= Task prompt =
For the data below, retype word for word the lines from the one containing "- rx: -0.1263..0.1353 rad" through the one containing "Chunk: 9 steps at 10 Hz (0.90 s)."; drop the pictures.

= Source material =
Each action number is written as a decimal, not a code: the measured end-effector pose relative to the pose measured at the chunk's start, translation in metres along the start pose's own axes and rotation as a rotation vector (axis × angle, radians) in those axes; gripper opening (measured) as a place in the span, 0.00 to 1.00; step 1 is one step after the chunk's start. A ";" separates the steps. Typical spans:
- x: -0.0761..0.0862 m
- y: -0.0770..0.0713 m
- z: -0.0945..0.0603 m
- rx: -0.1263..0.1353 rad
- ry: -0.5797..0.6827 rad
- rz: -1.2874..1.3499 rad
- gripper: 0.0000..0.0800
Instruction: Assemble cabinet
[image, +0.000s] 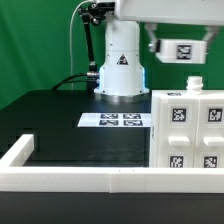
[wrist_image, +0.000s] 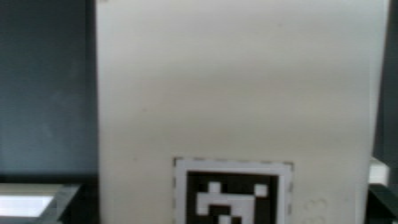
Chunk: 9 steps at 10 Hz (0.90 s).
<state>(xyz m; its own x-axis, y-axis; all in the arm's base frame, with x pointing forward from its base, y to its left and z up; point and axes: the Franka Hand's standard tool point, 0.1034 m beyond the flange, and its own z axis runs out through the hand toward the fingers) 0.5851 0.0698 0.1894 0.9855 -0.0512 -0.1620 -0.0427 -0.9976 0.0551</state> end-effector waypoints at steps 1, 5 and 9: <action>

= Output =
- rx: -0.1263..0.1353 rad
- ry: -0.5797..0.6827 rad
- rz: -1.2874..1.3499 rad
- gripper: 0.0000..0.0800
Instruction: Assemble cabinet
[image, +0.000s] 
[wrist_image, +0.000s] 
Chunk: 9 steps at 10 Hz (0.90 s).

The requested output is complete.